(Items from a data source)
=== Begin Enclosure ===
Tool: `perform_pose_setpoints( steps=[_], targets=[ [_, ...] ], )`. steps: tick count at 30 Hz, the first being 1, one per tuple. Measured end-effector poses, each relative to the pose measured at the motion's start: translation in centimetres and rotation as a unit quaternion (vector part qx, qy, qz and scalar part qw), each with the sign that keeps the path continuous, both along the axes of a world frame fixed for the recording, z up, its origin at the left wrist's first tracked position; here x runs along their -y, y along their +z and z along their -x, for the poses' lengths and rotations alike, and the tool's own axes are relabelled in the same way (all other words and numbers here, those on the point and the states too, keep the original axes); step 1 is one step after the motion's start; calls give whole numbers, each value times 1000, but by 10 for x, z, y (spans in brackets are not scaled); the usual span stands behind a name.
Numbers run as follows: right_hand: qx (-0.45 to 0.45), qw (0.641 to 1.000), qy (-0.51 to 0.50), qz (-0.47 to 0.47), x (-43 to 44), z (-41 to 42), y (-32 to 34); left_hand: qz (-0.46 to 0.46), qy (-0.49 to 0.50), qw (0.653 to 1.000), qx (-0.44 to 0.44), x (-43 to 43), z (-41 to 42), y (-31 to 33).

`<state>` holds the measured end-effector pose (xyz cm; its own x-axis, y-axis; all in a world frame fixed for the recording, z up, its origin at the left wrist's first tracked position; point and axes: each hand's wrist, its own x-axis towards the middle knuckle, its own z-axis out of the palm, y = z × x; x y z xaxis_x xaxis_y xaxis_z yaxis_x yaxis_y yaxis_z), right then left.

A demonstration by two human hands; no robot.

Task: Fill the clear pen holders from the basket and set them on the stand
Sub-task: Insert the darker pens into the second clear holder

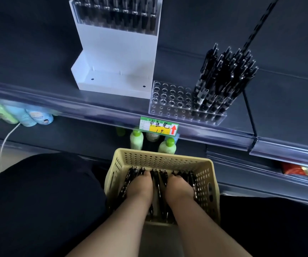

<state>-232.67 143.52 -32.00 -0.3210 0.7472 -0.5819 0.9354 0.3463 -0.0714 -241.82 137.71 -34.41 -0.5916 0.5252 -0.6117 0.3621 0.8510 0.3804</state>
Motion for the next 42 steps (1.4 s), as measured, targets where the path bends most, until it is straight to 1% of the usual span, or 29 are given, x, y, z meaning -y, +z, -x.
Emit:
perform_pose_setpoints(
  steps=[3, 6, 9, 12, 15, 18, 23, 27, 31, 35, 37, 39, 41, 42],
  targets=[
    [2, 1000, -5, 4, -1, 2, -1, -2, 9, 1000, -10, 1, -3, -1],
    [-7, 1000, -16, 8, 1, 3, 2, -5, -32, 999, -44, 4, -5, 2],
    [-37, 999, -23, 1, 5, 3, 8, -11, -38, 999, -34, 4, -5, 9],
    [-70, 997, -27, 0, 8, 0, 16, -53, -28, 998, -17, 6, -7, 17],
    [-112, 992, -46, -13, 12, -6, 29, -117, -9, 993, -13, 8, -8, 31],
    [-184, 979, -74, -43, 18, -11, 44, -193, 27, 981, -22, 10, -12, 51],
    [-316, 940, -109, -64, 26, -16, 77, -304, 50, 950, -43, 17, -20, 91],
    [-403, 905, -122, -54, 36, -24, 99, -363, 29, 930, -44, 30, -25, 121],
    [-461, 879, -99, -66, 47, -30, 119, -409, -1, 910, -64, 39, -22, 146],
    [-504, 848, -100, -125, 41, -36, 142, -452, -3, 887, -94, 38, -11, 168],
    [-539, 823, -131, -127, 32, -39, 154, -469, -9, 880, -76, 32, -6, 176],
    [-584, 787, -163, -117, 22, -42, 164, -475, -21, 877, -71, 26, 1, 183],
    [-622, 757, -165, -117, 12, -45, 176, -481, -27, 873, -73, 19, 9, 189],
    [-634, 747, -162, -117, 6, -45, 181, -484, -27, 872, -72, 15, 14, 192]
  ],
)
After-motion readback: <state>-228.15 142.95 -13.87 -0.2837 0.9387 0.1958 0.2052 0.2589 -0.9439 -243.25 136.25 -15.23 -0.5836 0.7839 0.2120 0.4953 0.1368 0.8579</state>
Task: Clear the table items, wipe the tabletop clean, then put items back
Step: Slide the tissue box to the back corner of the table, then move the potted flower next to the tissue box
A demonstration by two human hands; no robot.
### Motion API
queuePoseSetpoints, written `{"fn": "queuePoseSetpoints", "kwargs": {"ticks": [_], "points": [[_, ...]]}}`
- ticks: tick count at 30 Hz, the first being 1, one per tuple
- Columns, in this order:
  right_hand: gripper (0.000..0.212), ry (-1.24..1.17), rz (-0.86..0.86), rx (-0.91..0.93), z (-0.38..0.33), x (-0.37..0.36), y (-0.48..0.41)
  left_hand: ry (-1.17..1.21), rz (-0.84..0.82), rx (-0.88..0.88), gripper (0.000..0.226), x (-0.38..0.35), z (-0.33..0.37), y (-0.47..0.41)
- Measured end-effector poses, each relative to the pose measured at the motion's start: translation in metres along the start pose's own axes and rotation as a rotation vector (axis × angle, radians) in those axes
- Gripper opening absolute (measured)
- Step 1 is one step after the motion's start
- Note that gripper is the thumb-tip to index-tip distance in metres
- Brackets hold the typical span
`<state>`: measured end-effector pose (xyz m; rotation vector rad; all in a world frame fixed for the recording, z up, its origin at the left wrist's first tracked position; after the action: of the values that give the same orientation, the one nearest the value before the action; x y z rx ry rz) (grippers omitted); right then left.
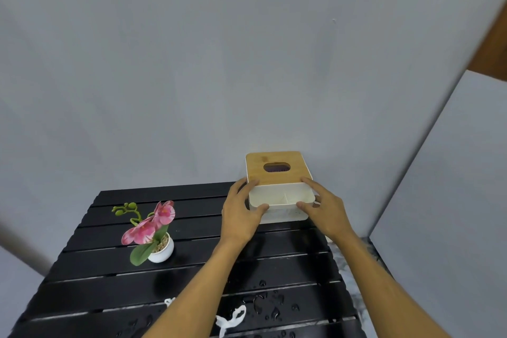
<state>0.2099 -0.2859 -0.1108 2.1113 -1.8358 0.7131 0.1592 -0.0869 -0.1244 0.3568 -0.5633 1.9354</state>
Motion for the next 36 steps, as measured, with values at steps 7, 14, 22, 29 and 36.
{"fn": "queuePoseSetpoints", "kwargs": {"ticks": [7, 14, 22, 29, 36], "points": [[0.055, 0.107, -0.086, 0.016, -0.011, 0.001, 0.005, 0.028, -0.025, 0.082, 0.066, -0.002, 0.008, -0.002], [0.052, 0.12, 0.038, 0.001, -0.016, -0.006, 0.042, 0.113, -0.11, 0.09, 0.074, 0.031, 0.007, 0.044], [0.04, -0.001, 0.115, -0.019, -0.06, -0.062, 0.086, -0.01, -0.089, 0.164, 0.049, 0.11, -0.044, 0.117], [0.039, -0.024, -0.2, 0.009, -0.1, -0.151, 0.114, -0.274, -0.002, 0.146, 0.043, 0.189, -0.096, 0.149], [0.053, -0.016, -0.264, 0.045, -0.126, -0.217, 0.117, -0.436, 0.022, 0.124, 0.048, 0.22, -0.126, 0.144]]}}
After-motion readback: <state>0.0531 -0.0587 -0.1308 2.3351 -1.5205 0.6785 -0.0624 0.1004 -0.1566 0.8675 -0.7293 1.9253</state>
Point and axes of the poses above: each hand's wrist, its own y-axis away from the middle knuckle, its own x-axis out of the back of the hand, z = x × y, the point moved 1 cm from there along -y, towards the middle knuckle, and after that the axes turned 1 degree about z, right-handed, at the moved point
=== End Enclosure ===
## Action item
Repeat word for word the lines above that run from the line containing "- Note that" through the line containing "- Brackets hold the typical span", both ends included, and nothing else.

## Result of the task
- Note that gripper is the thumb-tip to index-tip distance in metres
- Brackets hold the typical span

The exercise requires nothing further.